*REQUIRED WORK*
Which lines below contain the word "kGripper"? Copy each of them.

*RECORDED DATA*
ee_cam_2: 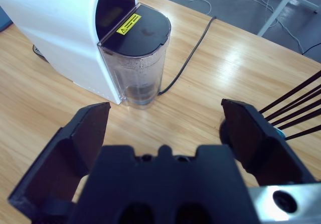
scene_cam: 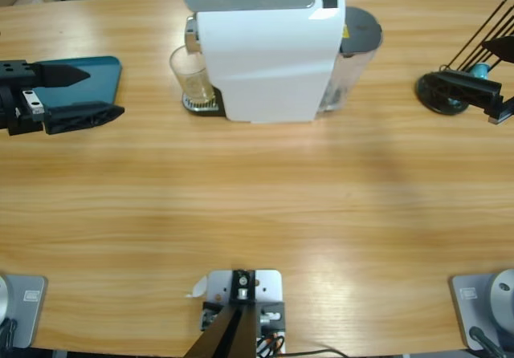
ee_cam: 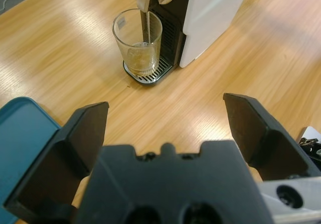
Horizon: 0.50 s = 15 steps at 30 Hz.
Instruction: Pour coffee
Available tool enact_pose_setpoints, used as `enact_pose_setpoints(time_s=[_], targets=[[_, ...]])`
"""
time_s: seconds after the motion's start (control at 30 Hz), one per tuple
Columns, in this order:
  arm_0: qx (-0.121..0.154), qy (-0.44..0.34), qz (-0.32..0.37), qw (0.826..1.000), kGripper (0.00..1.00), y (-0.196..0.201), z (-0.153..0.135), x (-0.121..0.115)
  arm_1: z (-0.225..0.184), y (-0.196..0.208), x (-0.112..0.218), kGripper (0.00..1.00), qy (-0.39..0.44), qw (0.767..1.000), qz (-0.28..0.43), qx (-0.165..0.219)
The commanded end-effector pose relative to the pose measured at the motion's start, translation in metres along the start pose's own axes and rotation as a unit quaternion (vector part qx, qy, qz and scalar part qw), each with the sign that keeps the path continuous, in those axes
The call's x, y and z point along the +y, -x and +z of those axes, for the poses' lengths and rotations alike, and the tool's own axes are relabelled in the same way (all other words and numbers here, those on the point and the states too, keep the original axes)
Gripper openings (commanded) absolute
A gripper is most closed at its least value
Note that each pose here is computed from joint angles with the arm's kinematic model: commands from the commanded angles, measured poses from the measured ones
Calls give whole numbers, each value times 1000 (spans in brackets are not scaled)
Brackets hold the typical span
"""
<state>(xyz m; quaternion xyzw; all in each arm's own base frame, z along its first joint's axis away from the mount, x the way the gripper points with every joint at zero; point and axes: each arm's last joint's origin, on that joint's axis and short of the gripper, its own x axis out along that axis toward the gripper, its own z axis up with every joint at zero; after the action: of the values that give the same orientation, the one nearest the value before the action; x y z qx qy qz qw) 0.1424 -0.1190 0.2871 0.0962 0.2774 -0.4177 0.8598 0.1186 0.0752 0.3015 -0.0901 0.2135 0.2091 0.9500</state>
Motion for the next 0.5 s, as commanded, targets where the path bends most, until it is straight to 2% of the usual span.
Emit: enact_pose_setpoints(time_s=[0.03,0.5], targets=[[14,1,11,1000,1000,0,-13,-5,-13,-5,0,1000,7,1000,-6,19],[5,-9,19,1000,1000,6,-15,-14,-16,-1,-1,1000,8,1000,-9,23]])
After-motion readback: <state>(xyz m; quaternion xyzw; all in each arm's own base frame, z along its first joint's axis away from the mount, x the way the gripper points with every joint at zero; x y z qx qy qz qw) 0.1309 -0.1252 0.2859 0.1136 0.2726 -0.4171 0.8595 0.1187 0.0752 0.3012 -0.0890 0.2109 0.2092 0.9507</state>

*SOLUTION*
  arm_0: qx (-0.121..0.154), qy (-0.44..0.34), qz (-0.32..0.37), qw (0.826..1.000), kGripper (0.00..1.00), y (-0.196..0.201), z (-0.153..0.135), x (-0.121..0.115)
  arm_1: z (-0.225..0.184), y (-0.196..0.208), x (-0.112..0.218), kGripper (0.00..1.00), qy (-0.39..0.44), qw (0.767..1.000), qz (-0.28..0.43), qx (-0.165..0.219)

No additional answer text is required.